NITI Aayog, India’s premier policy think tank, has unveiled a vision for the country’s automotive sector through its latest report titled “Automotive Industry: Powering India’s Participation in Global Value Chains.”
The report projects that India’s automotive component production could grow to USD 145 billion by 2030. Alongside this, the export potential is expected to triple from the current USD 20 billion to USD 60 billion, paving the way for India to emerge as a key player in the global automotive manufacturing landscape.
To turn this vision into reality, the report outlines a series of strategic fiscal and non-fiscal interventions. These strategies are aligned across four categories of components: Emerging and Complex, Conventional and Complex, Conventional and Simple, and Emerging and Simple, based on their complexity and level of manufacturing maturity.
On the fiscal front, NITI Aayog highlights the importance of providing operational expenditure support and facilitating investment in research and development. It also recommends encouraging IP development, strengthening skill training programs, and focusing on the creation of manufacturing clusters.

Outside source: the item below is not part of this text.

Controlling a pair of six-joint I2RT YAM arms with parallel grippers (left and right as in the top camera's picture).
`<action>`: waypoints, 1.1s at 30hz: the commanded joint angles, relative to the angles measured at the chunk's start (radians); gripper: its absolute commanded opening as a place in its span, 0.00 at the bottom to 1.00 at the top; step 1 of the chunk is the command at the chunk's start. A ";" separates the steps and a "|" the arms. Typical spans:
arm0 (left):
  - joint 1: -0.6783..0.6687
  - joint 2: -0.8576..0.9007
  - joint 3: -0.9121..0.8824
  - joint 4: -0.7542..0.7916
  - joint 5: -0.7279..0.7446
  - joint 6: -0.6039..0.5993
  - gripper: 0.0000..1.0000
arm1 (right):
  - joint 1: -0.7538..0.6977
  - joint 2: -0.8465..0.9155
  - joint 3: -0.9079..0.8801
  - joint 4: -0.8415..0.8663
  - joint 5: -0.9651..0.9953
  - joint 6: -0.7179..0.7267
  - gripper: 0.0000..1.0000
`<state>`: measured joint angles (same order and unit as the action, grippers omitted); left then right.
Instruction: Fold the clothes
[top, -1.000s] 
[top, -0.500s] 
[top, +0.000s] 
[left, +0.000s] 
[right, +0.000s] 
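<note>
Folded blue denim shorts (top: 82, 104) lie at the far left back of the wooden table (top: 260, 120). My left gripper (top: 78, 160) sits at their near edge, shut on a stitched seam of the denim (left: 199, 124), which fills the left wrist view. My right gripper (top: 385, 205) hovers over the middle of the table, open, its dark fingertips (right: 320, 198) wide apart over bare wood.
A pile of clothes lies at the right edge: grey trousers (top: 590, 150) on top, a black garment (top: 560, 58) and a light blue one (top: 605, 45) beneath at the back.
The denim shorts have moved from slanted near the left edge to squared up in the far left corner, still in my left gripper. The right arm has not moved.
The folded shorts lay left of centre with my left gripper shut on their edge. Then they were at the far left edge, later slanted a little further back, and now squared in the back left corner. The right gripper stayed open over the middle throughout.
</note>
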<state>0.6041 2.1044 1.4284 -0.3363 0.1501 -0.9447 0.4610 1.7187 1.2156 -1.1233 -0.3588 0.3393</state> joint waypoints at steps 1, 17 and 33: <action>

Non-fiscal measures include the adoption of Industry 4.0 technologies, fostering international partnerships, and simplifying regulatory procedures. The report also emphasizes the need for more flexible labor laws and improved mechanisms for supplier discovery to enhance competitiveness across the value chain.
India is currently the fourth-largest vehicle producer in the world, trailing only behind China, the United States, and Japan. It manufactures nearly six million vehicles annually and has gained a robust presence in both domestic and export markets, especially in the small car and utility vehicle segments.
However, despite this scale, India’s share in the global automotive components trade remains modest at around 3 percent. Most of the global trade is concentrated in high-value areas like engine parts, transmission systems, and steering systems—sectors where India’s presence is still limited, with a share of just 2 to 4 percent.
The report identifies key challenges such as high operational costs, infrastructural limitations, low R&D spending, and only moderate integration into global value chains. These factors continue to hamper India’s efforts to scale up in precision manufacturing.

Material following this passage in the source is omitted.